> _Problem statement_
Scan the data below for lines containing the string "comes" and give only how many there are.

+++ Available data +++

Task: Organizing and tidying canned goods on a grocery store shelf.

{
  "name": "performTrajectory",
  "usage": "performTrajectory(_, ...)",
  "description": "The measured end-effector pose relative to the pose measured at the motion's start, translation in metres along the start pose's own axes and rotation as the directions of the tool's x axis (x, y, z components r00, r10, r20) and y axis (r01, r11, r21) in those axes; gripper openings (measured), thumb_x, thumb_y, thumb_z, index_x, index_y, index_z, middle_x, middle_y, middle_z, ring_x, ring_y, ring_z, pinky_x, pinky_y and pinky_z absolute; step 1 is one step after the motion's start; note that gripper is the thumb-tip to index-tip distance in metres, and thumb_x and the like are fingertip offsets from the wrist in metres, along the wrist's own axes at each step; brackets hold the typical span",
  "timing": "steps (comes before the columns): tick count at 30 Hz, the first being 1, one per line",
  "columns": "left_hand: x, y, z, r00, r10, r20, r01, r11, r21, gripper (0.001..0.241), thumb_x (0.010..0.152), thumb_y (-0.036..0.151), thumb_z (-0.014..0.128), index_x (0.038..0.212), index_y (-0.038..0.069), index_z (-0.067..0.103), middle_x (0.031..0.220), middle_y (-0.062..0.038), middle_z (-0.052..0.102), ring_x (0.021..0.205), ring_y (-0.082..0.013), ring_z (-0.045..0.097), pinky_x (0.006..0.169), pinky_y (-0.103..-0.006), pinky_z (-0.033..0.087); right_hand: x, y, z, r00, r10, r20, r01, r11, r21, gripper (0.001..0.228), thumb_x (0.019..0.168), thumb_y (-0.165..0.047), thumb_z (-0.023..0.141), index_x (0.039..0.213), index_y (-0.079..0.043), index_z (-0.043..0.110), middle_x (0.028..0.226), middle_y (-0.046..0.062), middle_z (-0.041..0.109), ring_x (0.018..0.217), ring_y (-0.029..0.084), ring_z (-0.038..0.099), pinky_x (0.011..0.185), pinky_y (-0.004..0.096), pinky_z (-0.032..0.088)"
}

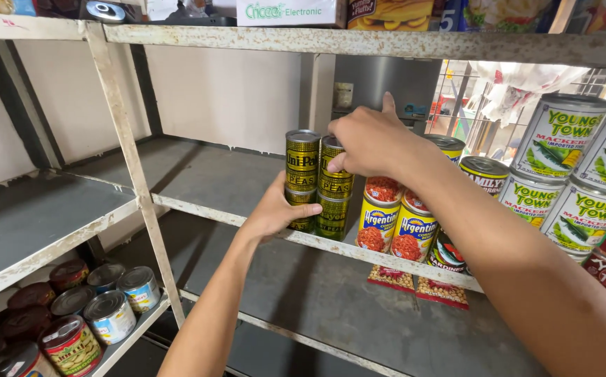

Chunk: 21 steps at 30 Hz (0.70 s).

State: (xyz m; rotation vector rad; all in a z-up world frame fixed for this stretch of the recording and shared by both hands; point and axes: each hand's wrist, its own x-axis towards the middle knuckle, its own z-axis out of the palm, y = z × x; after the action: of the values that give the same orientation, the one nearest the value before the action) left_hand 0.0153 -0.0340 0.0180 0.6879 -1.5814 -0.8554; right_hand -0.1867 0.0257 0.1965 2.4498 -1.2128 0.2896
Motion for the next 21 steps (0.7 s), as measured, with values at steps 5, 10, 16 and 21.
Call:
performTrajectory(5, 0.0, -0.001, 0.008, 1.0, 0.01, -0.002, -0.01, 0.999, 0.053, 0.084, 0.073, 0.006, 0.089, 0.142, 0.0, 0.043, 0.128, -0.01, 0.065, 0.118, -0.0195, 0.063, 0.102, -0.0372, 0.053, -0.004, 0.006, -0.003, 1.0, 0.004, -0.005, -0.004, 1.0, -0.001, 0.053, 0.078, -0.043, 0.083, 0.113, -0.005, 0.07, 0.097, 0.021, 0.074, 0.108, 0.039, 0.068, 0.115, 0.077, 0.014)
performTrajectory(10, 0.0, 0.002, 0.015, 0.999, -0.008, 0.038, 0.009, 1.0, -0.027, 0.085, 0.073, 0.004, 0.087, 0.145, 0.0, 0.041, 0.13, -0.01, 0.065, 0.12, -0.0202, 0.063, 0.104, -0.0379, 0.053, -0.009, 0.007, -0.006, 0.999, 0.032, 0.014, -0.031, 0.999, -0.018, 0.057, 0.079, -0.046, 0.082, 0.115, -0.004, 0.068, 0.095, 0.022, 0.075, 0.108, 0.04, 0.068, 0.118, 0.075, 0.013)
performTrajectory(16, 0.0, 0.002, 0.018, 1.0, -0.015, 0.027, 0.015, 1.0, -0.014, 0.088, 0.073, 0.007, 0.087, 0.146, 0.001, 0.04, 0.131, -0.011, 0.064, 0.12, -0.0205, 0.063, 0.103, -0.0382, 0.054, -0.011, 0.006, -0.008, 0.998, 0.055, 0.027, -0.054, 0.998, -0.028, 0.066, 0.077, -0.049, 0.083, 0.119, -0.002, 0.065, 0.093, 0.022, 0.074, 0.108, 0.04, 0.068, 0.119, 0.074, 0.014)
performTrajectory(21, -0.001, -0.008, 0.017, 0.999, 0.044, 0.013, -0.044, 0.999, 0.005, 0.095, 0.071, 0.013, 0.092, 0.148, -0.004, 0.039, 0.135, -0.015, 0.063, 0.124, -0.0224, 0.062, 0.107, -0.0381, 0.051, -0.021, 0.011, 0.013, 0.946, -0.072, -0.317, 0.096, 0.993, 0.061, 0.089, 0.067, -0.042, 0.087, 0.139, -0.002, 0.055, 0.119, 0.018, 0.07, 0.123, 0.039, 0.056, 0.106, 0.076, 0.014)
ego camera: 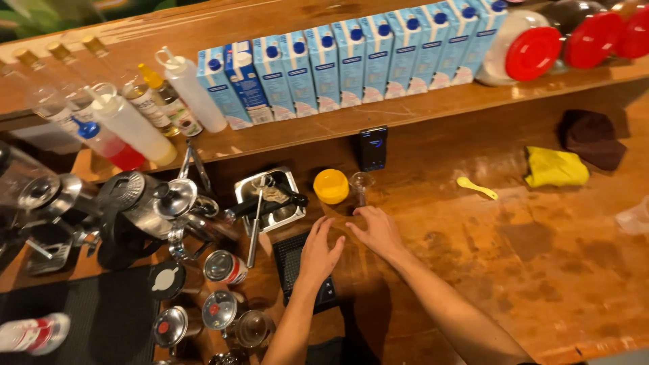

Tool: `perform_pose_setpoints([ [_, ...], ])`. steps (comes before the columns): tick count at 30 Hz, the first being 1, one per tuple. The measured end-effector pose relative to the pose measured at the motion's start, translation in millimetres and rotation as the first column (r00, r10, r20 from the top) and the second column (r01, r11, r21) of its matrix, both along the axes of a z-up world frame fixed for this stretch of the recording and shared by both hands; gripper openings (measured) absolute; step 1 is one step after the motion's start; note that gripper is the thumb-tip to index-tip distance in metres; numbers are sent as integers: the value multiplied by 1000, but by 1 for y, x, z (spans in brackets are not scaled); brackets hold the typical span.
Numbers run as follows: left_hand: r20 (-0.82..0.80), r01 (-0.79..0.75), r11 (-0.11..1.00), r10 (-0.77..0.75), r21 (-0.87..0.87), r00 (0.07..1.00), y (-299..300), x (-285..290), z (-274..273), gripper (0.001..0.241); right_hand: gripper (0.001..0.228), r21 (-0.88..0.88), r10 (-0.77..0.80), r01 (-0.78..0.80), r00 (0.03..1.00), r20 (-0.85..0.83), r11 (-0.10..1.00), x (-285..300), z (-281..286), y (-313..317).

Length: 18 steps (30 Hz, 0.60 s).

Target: The person cleans a bar counter by wiping surfaces with a cloth, handling a plastic cup, and rinsing a metal shaker in a bucket of water. They move items aside, wipe the counter, and place objects back in place.

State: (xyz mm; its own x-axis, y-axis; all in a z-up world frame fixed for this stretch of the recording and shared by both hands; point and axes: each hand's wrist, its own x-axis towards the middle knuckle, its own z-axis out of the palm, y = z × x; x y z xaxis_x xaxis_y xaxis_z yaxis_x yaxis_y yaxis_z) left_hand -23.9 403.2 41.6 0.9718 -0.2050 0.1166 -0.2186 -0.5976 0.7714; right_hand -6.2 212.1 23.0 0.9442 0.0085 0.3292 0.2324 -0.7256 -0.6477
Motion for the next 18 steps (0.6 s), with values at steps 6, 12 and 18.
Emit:
perform_pose_setpoints([
  [6, 31, 81, 997, -81, 5, 996, -18, 1, -6, 54, 42, -40, -95, 94, 995, -20, 995, -26, -28, -35],
  [12, -20, 72, 995, -71, 64, 997, -53, 14, -21, 53, 43, -41, -202, 198, 960, -194, 979, -59, 0, -63],
  [18, 12, 61, 998, -62, 22, 998, -87, 50, -75, 51, 38, -21, -237, 236, 965, -113, 971, -65, -27, -103],
])
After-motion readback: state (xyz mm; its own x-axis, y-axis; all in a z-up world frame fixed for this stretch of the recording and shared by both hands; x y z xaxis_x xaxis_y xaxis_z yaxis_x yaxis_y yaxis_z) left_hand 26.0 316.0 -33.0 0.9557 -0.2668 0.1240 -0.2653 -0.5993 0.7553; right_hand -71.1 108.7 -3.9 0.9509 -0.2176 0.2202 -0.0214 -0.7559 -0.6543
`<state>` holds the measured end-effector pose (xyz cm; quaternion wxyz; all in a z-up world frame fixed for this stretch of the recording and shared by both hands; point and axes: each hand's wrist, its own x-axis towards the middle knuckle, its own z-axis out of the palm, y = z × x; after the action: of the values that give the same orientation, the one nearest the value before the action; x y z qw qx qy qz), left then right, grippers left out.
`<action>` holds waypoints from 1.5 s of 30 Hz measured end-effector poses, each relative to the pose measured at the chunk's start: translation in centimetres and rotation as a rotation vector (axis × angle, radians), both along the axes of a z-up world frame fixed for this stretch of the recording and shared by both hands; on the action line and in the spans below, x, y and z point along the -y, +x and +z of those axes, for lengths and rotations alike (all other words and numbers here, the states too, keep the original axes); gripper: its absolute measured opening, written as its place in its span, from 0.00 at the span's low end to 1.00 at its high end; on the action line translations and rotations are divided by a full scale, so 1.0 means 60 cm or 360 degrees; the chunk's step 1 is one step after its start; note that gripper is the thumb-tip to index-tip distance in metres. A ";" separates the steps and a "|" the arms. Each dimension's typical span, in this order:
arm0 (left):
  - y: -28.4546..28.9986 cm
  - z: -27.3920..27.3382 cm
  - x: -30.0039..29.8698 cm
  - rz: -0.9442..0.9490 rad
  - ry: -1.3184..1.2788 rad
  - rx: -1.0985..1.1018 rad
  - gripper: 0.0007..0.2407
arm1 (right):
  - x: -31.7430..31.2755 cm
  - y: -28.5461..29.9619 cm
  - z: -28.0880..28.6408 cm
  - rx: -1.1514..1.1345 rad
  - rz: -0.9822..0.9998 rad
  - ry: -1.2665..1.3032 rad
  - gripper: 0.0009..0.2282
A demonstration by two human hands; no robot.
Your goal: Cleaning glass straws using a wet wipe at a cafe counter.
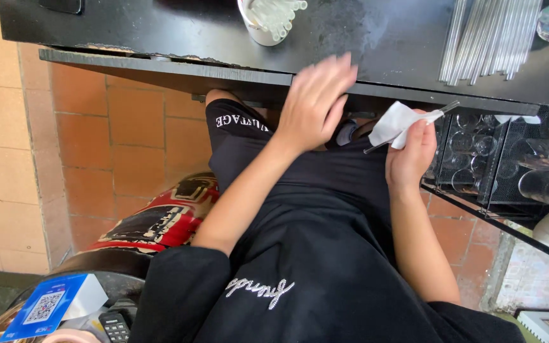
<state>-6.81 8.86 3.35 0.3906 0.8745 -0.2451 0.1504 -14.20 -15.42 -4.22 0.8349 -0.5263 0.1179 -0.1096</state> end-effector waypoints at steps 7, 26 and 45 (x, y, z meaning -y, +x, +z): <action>0.109 -0.030 0.042 0.0187 0.0376 -0.0034 0.28 | -0.009 -0.019 0.006 -0.0031 0.0004 -0.0010 0.12; -0.062 -0.093 -0.001 -0.0190 -0.1279 -0.0887 0.16 | -0.028 -0.024 0.031 -0.0221 0.0149 0.0254 0.13; -0.140 -0.210 0.005 -0.0333 -0.1358 -0.1380 0.13 | -0.083 -0.019 0.012 -0.0323 0.0284 0.0331 0.09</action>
<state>-15.24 8.53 -9.26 0.7828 0.5940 -0.0667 -0.1730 -15.37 -10.44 -3.49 0.8751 -0.4537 0.1652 0.0317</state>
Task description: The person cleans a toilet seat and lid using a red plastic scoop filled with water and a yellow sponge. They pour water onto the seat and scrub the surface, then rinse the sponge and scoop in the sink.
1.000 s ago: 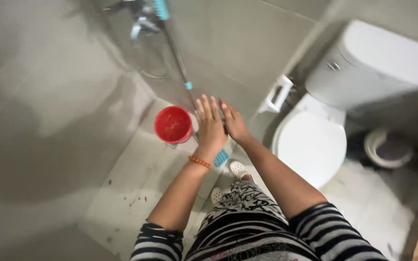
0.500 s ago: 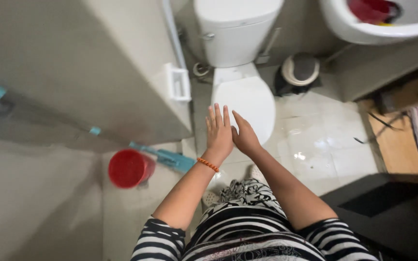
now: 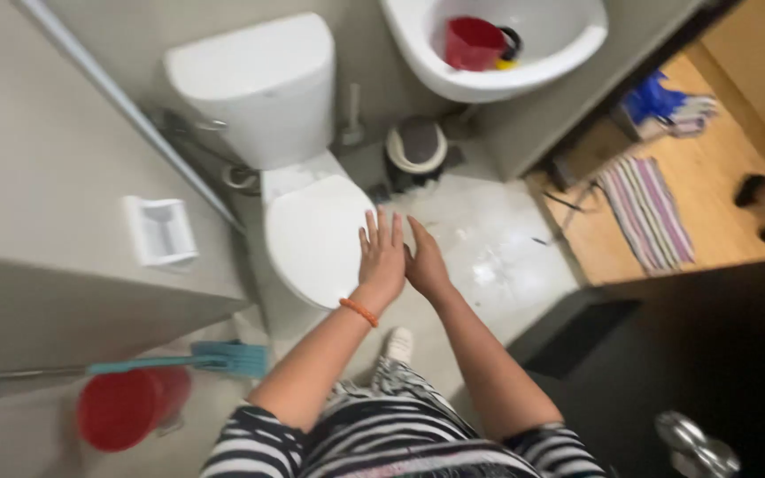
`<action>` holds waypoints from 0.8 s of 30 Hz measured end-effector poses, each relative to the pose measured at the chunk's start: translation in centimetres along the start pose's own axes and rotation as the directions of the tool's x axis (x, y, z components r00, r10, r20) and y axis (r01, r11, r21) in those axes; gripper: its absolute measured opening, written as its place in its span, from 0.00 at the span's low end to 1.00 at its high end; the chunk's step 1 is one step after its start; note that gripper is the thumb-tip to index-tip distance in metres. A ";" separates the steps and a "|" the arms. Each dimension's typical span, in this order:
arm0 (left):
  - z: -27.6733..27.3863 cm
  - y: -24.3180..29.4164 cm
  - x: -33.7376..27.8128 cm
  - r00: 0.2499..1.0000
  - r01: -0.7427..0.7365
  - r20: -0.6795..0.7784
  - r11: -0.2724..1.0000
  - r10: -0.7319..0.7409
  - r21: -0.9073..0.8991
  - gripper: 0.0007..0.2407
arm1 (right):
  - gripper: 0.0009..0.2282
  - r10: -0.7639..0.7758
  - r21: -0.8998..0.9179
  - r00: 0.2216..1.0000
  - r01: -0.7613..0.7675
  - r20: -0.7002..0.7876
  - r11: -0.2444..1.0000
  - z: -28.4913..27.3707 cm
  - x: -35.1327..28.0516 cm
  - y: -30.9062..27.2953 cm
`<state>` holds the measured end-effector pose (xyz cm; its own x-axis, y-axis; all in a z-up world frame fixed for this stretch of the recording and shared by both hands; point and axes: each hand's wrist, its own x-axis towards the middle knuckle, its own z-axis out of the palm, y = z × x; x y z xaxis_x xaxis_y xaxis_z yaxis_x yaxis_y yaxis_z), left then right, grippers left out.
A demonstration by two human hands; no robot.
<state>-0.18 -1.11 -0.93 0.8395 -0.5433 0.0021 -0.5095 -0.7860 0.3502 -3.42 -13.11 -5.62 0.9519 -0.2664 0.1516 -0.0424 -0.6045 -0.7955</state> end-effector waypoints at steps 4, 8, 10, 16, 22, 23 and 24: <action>-0.4 2.7 1.9 0.996 -0.086 0.025 0.996 0.085 0.008 0.31 | 0.28 0.000 0.044 0.998 0.003 -0.066 0.999 -2.8 0.2 0.2; 1.4 2.2 4.2 0.983 -0.169 0.080 0.985 0.167 0.020 0.32 | 0.29 0.136 0.111 0.988 -0.128 -0.069 0.986 -2.5 0.8 1.3; 1.8 1.7 4.7 0.970 -0.219 0.102 0.975 0.221 -0.030 0.32 | 0.30 0.203 0.122 0.974 -0.190 -0.097 0.974 -1.5 0.6 2.5; -1.3 0.8 6.7 0.923 -0.355 0.154 0.935 0.352 -0.006 0.36 | 0.26 0.250 0.091 0.950 -0.236 -0.188 0.967 -1.3 2.3 1.1; -1.8 -0.4 10.1 0.887 -0.454 0.068 0.889 0.457 -0.056 0.34 | 0.24 0.180 -0.027 0.942 -0.196 -0.283 0.980 -1.2 4.6 0.7; -1.7 -0.3 10.5 0.884 -0.465 0.021 0.884 0.466 -0.046 0.34 | 0.24 0.180 -0.006 0.940 -0.190 -0.290 0.982 -2.0 4.8 -0.4; -1.8 0.0 11.7 0.878 -0.479 -0.035 0.877 0.478 -0.032 0.34 | 0.24 0.172 0.010 0.938 -0.177 -0.302 0.984 -3.2 5.7 -1.2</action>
<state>10.04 -6.94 0.73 0.4997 -0.8424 0.2017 -0.8431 -0.4196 0.3365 1.13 -16.29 -1.91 0.7938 -0.5801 0.1827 -0.2073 -0.5404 -0.8155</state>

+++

> _Answer space_
2